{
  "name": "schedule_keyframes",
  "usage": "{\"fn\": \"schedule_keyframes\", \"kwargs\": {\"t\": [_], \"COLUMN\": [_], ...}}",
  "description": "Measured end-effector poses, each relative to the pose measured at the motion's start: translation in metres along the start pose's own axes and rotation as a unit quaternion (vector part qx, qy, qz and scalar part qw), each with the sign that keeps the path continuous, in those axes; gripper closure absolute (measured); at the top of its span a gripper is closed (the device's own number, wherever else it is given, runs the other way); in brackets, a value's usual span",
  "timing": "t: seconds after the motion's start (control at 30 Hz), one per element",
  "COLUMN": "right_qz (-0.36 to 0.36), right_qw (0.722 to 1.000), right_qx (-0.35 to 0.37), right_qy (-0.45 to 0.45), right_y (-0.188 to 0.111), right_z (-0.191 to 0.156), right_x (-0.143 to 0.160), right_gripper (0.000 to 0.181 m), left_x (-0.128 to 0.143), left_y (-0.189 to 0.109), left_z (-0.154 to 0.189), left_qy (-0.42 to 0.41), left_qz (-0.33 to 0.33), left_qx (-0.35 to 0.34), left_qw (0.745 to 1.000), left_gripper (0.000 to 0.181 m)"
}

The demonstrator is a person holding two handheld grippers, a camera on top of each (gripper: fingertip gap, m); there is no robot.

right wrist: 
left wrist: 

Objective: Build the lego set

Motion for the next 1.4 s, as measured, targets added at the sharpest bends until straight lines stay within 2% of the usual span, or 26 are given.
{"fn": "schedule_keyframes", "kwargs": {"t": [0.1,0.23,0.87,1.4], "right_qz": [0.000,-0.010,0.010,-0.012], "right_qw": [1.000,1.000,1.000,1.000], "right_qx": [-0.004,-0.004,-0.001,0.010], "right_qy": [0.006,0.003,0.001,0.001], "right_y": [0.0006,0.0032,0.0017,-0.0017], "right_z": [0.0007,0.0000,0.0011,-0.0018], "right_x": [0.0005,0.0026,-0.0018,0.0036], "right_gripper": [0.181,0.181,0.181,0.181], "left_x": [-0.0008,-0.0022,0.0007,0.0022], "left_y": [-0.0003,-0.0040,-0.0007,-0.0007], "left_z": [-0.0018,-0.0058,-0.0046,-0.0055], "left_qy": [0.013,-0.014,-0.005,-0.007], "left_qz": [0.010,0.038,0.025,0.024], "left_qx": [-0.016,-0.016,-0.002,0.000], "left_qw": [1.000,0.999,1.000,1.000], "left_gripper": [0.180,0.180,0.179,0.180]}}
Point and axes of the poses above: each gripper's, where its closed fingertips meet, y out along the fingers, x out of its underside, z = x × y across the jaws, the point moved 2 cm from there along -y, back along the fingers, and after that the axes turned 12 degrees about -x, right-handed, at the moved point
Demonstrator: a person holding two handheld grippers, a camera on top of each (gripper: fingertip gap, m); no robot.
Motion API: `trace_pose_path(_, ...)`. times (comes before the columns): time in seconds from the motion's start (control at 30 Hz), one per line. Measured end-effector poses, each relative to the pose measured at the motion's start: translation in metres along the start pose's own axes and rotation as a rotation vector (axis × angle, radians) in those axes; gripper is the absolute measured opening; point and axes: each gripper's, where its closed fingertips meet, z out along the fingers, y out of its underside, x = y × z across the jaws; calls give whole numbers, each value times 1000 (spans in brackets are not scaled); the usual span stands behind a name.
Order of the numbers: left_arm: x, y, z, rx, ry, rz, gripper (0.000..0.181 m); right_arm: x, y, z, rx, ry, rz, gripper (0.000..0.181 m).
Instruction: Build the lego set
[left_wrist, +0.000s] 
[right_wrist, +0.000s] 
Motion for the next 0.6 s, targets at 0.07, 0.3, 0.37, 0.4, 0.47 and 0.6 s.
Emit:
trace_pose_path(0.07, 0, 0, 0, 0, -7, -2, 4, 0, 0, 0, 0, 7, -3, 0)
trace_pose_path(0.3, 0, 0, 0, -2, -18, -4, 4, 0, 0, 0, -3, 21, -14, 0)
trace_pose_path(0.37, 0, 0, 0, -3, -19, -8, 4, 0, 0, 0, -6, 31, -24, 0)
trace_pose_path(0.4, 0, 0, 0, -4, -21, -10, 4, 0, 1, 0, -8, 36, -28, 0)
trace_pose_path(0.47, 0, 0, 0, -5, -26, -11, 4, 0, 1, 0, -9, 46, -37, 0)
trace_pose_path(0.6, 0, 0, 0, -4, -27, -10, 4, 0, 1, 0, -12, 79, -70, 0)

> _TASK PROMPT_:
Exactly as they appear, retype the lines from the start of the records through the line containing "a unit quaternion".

> _SOLUTION_:
{
  "name": "schedule_keyframes",
  "usage": "{\"fn\": \"schedule_keyframes\", \"kwargs\": {\"t\": [_], \"COLUMN\": [_], ...}}",
  "description": "Measured end-effector poses, each relative to the pose measured at the motion's start: translation in metres along the start pose's own axes and rotation as a unit quaternion (vector part qx, qy, qz and scalar part qw), each with the sign that keeps the path continuous, in those axes; gripper closure absolute (measured); at the top of its span a gripper is closed (the device's own number, wherever else it is given, runs the other way); in brackets, a value's usual span",

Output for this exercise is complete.